Below are entries; output exactly the lines from the one with "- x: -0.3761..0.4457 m" to the one with "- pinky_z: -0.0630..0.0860", both included, and nothing else.

▼

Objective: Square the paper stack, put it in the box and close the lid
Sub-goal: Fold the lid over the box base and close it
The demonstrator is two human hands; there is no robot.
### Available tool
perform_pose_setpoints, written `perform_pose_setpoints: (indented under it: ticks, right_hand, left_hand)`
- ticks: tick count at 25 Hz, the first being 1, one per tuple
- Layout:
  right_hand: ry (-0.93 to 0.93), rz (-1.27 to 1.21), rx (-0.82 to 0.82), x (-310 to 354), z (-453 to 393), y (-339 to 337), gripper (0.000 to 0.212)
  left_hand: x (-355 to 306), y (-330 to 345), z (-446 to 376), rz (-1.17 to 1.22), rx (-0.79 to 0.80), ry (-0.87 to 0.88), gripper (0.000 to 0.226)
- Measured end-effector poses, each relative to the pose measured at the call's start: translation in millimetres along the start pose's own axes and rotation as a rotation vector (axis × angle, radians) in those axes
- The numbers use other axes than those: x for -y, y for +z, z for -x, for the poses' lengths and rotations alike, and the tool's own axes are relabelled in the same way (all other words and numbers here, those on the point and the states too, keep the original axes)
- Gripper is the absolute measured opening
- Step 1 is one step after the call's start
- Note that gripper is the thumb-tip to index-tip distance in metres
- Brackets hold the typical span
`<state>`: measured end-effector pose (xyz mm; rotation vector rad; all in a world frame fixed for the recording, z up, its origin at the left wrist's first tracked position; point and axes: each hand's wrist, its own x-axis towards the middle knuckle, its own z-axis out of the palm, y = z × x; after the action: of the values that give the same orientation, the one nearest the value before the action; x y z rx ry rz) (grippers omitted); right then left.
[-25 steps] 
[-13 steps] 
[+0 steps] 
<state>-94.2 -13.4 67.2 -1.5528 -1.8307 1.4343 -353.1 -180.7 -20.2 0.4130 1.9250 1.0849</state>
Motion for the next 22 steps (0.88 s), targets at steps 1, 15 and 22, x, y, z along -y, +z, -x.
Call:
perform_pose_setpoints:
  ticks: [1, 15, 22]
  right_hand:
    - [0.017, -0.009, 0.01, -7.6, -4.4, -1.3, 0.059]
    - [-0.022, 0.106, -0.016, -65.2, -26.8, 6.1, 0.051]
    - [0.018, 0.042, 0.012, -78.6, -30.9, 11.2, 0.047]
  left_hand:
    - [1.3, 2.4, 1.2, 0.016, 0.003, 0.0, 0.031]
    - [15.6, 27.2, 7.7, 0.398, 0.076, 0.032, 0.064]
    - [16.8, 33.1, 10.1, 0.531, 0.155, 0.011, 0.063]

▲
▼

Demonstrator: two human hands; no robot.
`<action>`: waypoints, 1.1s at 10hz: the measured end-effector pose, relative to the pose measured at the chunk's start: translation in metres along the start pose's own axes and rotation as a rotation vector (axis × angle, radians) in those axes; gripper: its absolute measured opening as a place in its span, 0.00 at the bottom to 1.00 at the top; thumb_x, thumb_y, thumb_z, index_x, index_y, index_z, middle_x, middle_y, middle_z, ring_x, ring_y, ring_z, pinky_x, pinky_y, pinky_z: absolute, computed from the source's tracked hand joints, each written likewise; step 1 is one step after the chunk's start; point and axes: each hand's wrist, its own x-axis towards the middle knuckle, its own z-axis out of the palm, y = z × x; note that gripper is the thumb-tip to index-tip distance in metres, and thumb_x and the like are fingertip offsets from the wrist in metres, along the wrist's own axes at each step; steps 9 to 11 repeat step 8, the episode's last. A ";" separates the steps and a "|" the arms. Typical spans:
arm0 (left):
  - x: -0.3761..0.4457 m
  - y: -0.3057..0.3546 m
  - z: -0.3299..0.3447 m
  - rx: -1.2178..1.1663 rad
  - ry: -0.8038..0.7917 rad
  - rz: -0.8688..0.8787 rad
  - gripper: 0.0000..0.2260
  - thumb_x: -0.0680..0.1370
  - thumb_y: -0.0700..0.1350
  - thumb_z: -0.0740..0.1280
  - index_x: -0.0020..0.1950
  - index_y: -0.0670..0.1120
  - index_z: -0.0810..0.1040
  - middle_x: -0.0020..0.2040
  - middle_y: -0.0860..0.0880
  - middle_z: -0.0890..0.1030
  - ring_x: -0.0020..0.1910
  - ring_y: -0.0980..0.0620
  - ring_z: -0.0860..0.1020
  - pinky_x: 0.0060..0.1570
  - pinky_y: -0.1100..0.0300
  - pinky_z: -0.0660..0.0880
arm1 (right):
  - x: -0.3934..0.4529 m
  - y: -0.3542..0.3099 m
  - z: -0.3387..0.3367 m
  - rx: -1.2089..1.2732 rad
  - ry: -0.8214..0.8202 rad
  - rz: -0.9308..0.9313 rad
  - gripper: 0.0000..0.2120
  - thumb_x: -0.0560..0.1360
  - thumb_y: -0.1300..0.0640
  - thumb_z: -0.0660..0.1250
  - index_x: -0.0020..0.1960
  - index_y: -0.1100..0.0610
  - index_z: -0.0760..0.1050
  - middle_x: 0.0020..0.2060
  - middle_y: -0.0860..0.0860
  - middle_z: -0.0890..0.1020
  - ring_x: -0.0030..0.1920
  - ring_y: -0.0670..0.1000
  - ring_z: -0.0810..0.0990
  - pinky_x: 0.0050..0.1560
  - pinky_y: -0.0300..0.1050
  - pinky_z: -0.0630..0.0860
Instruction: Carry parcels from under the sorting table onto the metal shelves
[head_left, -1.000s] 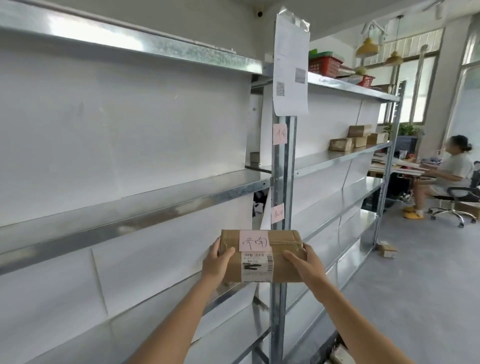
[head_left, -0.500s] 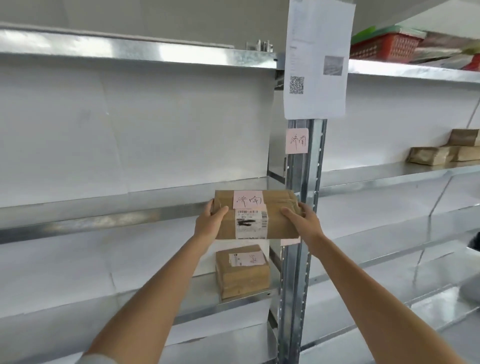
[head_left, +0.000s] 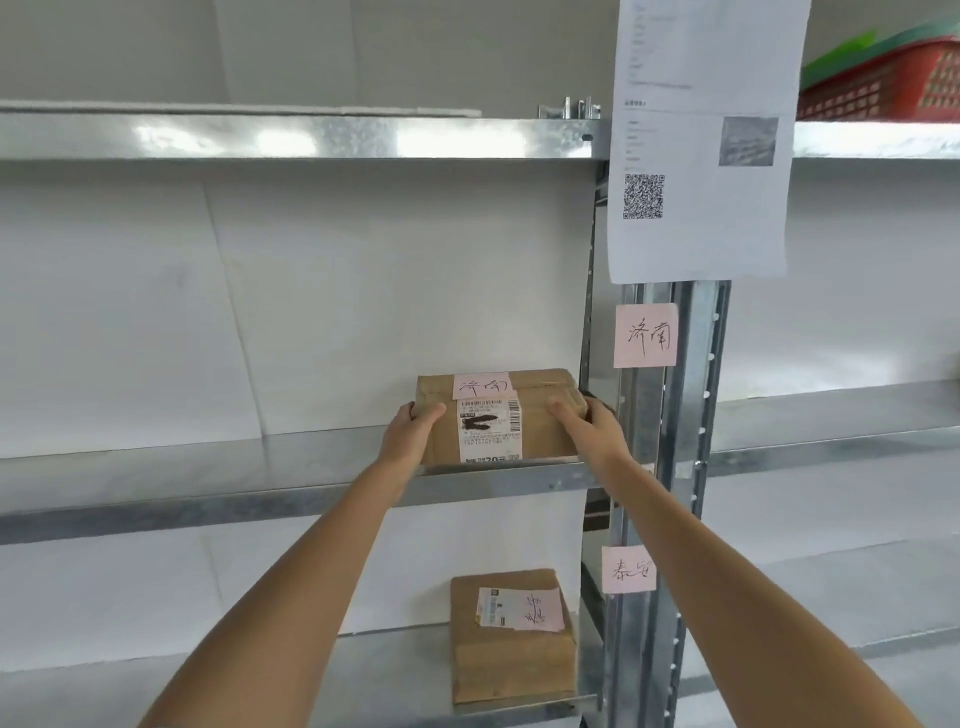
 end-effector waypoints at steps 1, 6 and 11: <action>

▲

RESULT:
  - x: -0.3761..0.4457 m
  - y: -0.3057..0.3546 m
  - z: -0.3299..0.3447 m
  - rx: -1.2178..1.1663 rad
  - ry: -0.8038..0.7917 rad
  - rz: -0.8688..0.8787 rad
  - gripper: 0.0000..0.2260
  - thumb_x: -0.0680..0.1370
  - thumb_y: -0.0700..0.1350
  - thumb_z: -0.0740..0.1280
  - index_x: -0.0020..0.1950
  - index_y: -0.0670..0.1120
  - index_z: -0.0810..0.1040
  - middle_x: -0.0020..0.2040
  - middle_y: -0.0860..0.0880
  - middle_z: -0.0890..0.1030
  - ring_x: -0.0020..0.1910
  - ring_y: -0.0980..0.0620
  - ring_z: -0.0860..0.1020
  - pinky_x: 0.0060..0.1570
  - pinky_y: -0.1100..0.0300
  - pinky_z: -0.0660..0.0880
arm1 (right):
  - x: -0.3934..0.4529 m
  - y: -0.3542..0.3099 m
  - z: -0.3387..0.3367 m
  - rx: -1.2089..1.2732 rad
  - ry: -0.8214..0.8202 rad
  - rz: -0.9308..0.9313 rad
  - gripper: 0.0000..0.2120
  - thumb_x: -0.0560..0.1360
  - thumb_y: -0.1300..0.0640
  - thumb_z: -0.0660..0.1250
  - index_x: -0.0020..0.1960
  - index_y: -0.1100..0.0610
  - index_z: -0.0760..0.1050
  - middle_x: 0.0020..0.2060
  - middle_y: -0.0860..0.0860
  - middle_z: -0.0890..0.1020
  - ring_x: -0.0030..0.1920
  - ring_y: -0.0670..0.1000
  - ring_z: -0.0810..0.0990
  - pinky_x: 0.0050..0.1560
  - pinky_y: -0.0300..0.1050
  - pinky_z: -0.0630..0.0860

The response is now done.